## Work task
Out of the listing below, copy every line that carries the string "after".

--------------------

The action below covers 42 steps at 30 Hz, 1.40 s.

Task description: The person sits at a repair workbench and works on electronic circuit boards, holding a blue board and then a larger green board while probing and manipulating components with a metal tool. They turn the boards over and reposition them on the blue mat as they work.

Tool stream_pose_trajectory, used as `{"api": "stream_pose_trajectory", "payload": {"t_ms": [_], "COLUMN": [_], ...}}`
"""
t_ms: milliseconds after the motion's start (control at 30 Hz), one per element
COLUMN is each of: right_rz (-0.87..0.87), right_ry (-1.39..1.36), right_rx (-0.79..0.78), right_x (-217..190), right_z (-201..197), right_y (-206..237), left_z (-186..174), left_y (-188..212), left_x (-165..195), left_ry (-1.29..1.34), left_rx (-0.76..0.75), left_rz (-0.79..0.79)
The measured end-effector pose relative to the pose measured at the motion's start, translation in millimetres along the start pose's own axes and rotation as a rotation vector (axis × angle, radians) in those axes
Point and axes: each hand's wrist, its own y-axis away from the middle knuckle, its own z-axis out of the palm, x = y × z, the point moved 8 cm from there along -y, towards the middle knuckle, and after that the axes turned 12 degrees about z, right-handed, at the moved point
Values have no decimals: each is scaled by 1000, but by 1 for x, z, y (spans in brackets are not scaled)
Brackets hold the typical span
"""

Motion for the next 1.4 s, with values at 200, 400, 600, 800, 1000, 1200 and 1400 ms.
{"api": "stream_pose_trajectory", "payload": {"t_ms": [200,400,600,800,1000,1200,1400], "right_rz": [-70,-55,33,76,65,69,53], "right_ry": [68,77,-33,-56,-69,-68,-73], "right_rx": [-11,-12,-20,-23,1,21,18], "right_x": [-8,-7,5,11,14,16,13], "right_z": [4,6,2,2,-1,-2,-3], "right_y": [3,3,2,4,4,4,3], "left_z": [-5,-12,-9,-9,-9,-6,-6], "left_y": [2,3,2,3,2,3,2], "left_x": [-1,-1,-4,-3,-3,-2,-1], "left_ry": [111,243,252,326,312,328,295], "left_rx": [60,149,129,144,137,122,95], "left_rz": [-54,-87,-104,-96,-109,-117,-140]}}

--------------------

## Solution for this task
t_ms: milliseconds after the motion's start (control at 30 Hz), one per element
Point and axes: each hand's wrist, its own y-axis away from the middle knuckle, its own z-axis out of the palm, x = y × z, the point moved 8 cm from there along -y, towards the middle knuckle, and after that the axes turned 12 degrees about z, right-handed, at the moved point

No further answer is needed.